=== Aim of the task ===
Lines from the one containing "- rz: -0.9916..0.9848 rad" to the end of the data below are to be restated exactly, with both ends included and nothing else.
☆ ☆ ☆ ☆
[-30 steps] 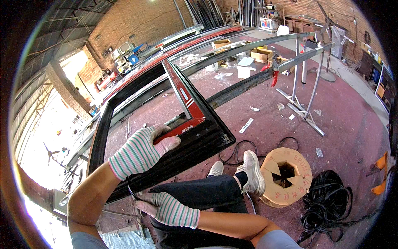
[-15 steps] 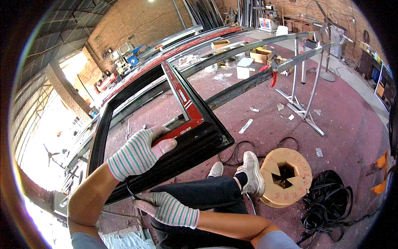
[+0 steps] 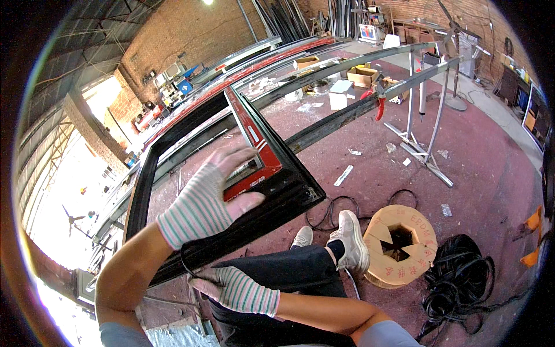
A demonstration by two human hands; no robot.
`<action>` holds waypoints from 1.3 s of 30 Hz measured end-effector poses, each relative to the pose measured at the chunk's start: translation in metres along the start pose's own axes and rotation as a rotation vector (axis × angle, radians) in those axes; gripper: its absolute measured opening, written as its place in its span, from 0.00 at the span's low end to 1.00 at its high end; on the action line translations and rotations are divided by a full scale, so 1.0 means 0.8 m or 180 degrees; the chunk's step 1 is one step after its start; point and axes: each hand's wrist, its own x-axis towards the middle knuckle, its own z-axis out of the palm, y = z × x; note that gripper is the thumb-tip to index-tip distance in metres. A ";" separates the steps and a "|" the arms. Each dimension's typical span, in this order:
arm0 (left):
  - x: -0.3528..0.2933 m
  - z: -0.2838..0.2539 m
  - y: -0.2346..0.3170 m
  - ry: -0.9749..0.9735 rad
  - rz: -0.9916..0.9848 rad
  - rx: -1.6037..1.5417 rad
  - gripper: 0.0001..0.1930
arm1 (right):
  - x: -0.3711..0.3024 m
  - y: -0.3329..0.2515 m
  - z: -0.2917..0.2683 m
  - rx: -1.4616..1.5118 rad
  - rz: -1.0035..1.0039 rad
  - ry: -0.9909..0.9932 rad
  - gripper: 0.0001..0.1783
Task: The person installs a black rubber seal onto a red and black window frame. They use shears to cut the seal to length and press it into the frame's groove, working around the corners.
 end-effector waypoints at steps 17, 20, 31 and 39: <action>0.061 0.026 -0.018 -0.0339 0.0682 -0.1170 0.13 | -0.002 -0.027 -0.027 -0.0470 0.0365 -0.0358 0.22; 0.062 0.027 -0.017 -0.0310 0.0643 -0.1188 0.12 | -0.003 -0.026 -0.028 -0.0568 0.0152 -0.0336 0.23; 0.066 0.033 -0.023 -0.0237 0.0664 -0.1356 0.08 | 0.002 -0.025 -0.033 -0.0786 0.0038 -0.0234 0.22; 0.044 0.018 -0.027 -0.0309 0.0673 -0.1008 0.19 | -0.002 -0.016 -0.028 -0.0603 0.0032 0.0014 0.19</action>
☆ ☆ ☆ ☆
=== Answer to this task ===
  - rz: -0.9916..0.9848 rad
  - rx: -1.6037..1.5417 rad
  - gripper: 0.0001..0.1930
arm1 (right):
  - x: -0.3711..0.3024 m
  - y: -0.3329..0.2515 m
  - z: -0.2917..0.2683 m
  - rx: -1.4616..1.5118 rad
  - rz: -1.0035..1.0039 rad
  - ry: -0.9909..0.9932 rad
  - gripper: 0.0001..0.1783
Task: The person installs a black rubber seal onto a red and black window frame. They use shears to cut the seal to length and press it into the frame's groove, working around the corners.
 end-effector waypoints at steps 17, 20, 31 and 39: <action>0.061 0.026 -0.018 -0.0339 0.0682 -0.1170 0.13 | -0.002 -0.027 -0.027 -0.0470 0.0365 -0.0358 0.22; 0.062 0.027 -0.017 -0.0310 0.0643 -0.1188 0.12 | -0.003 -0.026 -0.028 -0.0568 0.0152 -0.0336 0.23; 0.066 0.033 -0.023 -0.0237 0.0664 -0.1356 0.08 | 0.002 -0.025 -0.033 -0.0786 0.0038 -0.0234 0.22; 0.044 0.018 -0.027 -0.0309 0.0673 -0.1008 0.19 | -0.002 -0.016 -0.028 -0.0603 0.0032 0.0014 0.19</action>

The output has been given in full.